EXERCISE OBJECTIVE
Copy out, from the entries below, each line holding the string "board".
---------- PROVIDED DATA ----------
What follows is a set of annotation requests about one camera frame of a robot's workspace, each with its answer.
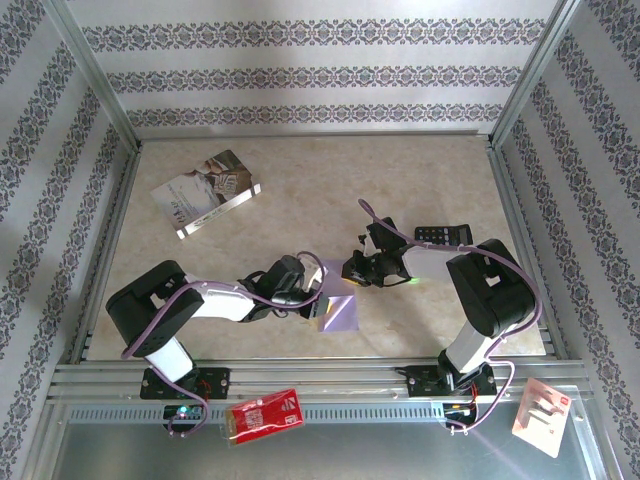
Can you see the red packet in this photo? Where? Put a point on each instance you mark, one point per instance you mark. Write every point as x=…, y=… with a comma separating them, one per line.
x=265, y=417

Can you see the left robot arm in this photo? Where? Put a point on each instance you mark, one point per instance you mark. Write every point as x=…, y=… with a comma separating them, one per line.
x=150, y=295

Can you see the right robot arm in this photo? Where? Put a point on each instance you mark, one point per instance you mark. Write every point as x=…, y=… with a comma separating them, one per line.
x=492, y=295

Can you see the pink blister package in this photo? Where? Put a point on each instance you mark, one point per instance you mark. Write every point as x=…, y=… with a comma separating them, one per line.
x=542, y=417

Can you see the aluminium side rail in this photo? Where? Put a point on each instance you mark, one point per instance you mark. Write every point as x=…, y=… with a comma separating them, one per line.
x=520, y=225
x=107, y=250

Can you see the black calculator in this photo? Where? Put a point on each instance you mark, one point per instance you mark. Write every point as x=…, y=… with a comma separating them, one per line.
x=442, y=234

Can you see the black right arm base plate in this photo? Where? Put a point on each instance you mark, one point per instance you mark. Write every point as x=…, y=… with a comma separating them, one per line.
x=420, y=382

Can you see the white photo-cover book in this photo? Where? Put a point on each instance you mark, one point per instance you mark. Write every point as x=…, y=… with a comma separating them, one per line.
x=205, y=192

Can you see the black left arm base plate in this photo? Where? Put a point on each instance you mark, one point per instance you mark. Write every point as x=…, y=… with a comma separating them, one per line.
x=215, y=382

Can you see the aluminium frame post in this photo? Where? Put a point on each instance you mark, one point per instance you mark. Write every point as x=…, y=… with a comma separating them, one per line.
x=92, y=75
x=532, y=75

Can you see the grey metal sheet panel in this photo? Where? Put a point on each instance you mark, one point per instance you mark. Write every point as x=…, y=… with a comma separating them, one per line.
x=350, y=455

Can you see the aluminium rear rail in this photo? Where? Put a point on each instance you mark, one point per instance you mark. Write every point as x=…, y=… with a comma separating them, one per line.
x=310, y=134

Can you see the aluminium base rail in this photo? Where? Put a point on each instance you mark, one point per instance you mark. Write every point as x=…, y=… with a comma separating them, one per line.
x=325, y=375

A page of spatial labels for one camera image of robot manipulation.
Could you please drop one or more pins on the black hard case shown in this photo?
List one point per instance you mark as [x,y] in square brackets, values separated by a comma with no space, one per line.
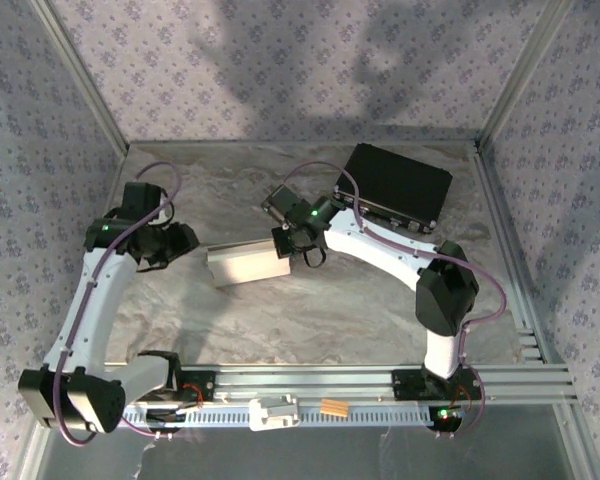
[400,180]

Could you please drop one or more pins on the white paper box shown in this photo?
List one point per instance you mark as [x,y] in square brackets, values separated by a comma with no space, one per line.
[250,265]

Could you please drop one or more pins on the aluminium mounting rail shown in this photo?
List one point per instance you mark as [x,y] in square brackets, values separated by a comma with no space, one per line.
[305,382]

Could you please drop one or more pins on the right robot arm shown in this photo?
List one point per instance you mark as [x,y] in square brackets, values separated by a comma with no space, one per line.
[445,300]

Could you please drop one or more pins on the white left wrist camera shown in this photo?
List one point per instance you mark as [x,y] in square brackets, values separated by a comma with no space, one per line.
[164,215]

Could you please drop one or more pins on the right controller board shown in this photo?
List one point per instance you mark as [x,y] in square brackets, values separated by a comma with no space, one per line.
[445,421]

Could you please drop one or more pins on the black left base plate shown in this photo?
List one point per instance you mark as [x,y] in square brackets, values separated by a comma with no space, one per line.
[205,387]

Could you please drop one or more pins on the orange ribbed block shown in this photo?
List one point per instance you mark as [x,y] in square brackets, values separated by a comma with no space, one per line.
[334,408]

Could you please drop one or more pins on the controller board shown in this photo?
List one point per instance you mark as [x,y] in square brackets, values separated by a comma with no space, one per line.
[445,421]
[162,416]

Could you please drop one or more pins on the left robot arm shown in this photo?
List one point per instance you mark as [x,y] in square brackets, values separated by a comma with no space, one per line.
[105,300]

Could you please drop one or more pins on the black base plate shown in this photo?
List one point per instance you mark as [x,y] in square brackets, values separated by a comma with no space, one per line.
[405,385]
[205,387]

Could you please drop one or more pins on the left controller board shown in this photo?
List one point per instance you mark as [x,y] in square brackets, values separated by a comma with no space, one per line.
[162,416]

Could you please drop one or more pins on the aluminium side rail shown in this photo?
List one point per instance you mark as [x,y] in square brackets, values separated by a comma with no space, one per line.
[111,192]
[505,225]

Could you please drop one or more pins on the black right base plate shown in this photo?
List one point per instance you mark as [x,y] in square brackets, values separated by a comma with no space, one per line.
[405,385]

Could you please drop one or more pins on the white plastic bracket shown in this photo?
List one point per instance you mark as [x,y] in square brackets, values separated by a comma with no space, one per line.
[272,415]

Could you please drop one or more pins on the aluminium frame post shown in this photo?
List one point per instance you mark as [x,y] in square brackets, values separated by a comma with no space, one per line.
[521,80]
[85,80]

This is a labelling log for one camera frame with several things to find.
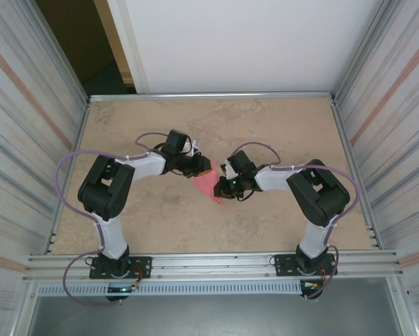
----------
YOUR RESPONSE
Could you please drop one or more pins on the right controller board shown in this photo?
Could you please drop one or more pins on the controller board shown in this photo?
Could you please drop one or more pins on the left controller board shown in this photo?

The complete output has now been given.